# New 3D Archery Range in SLC



## kinger6 (May 13, 2011)

My parents told me about a 3D archery range down the road from their house. I stopped in last night and it seems to be really nice. The range has new Rinehart targets up to 40 yards with probably 15 targets to shoot. It is just south of I-80 on 2300 E (probably around 2800 S). They just opened about 2 or 3 weeks ago. Just thought I would spread the word.


----------



## Bowdacious (Sep 16, 2007)

Is this the "Badlands Bowhunting" shop? It would be on 2300 E just down the road from Tanner Park...


----------



## kinger6 (May 13, 2011)

Yes that is the one.


----------



## bowhunter (Sep 10, 2007)

Well if that's not a "cease and desist" order just waiting to happen. Good luck with that!


----------



## dkhntrdstn (Sep 7, 2007)

Will have to check it out. How much do they charge?


----------



## Finnegan (Sep 7, 2007)

http://www.badlandsbowhunters.com/index2.html

Looks sweet. Very reasonable prices. I like the recurve bow rental, too. Kewl.

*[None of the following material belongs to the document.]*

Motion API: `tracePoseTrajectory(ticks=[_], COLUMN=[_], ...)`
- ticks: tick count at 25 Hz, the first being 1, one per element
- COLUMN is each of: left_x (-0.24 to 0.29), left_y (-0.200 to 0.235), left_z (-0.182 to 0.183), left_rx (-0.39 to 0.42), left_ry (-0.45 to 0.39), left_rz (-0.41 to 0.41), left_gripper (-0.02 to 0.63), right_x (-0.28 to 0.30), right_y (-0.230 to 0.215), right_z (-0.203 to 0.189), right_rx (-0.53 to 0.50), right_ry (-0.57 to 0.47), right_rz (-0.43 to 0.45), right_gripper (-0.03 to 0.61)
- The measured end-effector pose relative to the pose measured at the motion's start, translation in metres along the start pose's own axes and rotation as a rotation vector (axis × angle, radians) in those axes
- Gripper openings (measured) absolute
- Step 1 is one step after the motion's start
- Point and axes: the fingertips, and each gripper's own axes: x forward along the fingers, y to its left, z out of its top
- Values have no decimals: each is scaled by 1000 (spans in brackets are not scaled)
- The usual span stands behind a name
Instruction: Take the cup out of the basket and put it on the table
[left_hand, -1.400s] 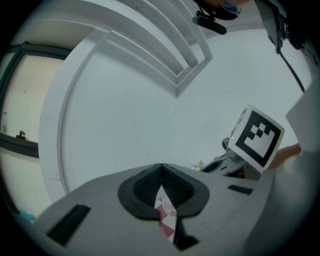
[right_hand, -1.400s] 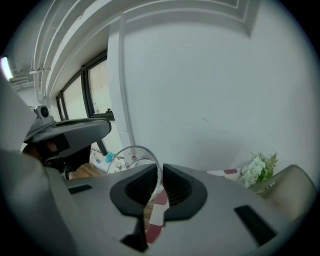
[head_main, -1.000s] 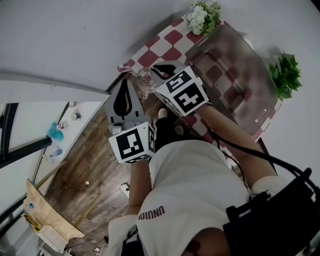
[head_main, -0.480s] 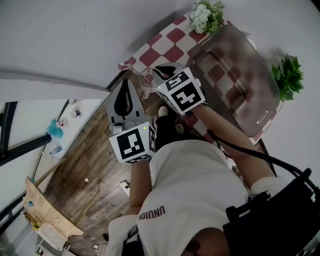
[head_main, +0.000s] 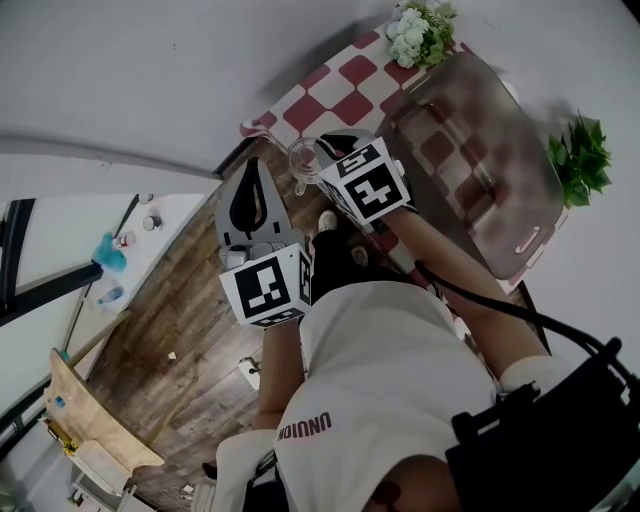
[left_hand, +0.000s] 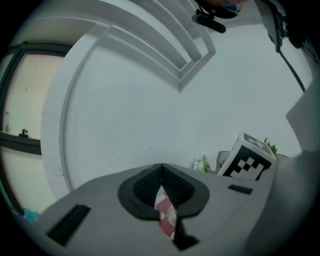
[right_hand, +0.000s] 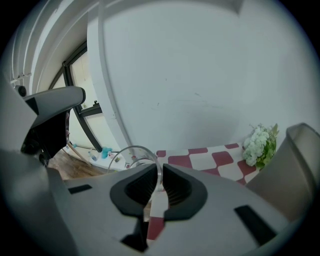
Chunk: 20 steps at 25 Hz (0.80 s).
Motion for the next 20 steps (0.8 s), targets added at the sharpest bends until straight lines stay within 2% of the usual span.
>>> tracePoseTrajectory(ticks=[20], left_x=[9], left_y=[1], left_z=[-9], left_rx=[-4], left_ry=[28], left_rz=[-5], left_gripper=[12], right_x=[29], right_y=[-16], right_z=[-30], right_rx=[74], right_ry=[75], right_rz=[-24], right_gripper=[44])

Thanks for the heads up, kinger6


----------



## Finnegan (Sep 7, 2007)

I swung by Bad Lands today. Met co-owner George Mattena - helluva nice guy and a solid archer. They've only been open for a couple months, so they don't have much inventory. But they've got plans for the future and I think they'll make a great addition to the community.

Dang hard for an archery shop to make a go of it these days without a little something on the side. So George and his partner Jody have opted for a hydrographic printing business. I hope it works out for them.

I took the little woman along so she could rent a recurve and try her hand at trad archery. We both had a ball. This is a great place for novice archers!


----------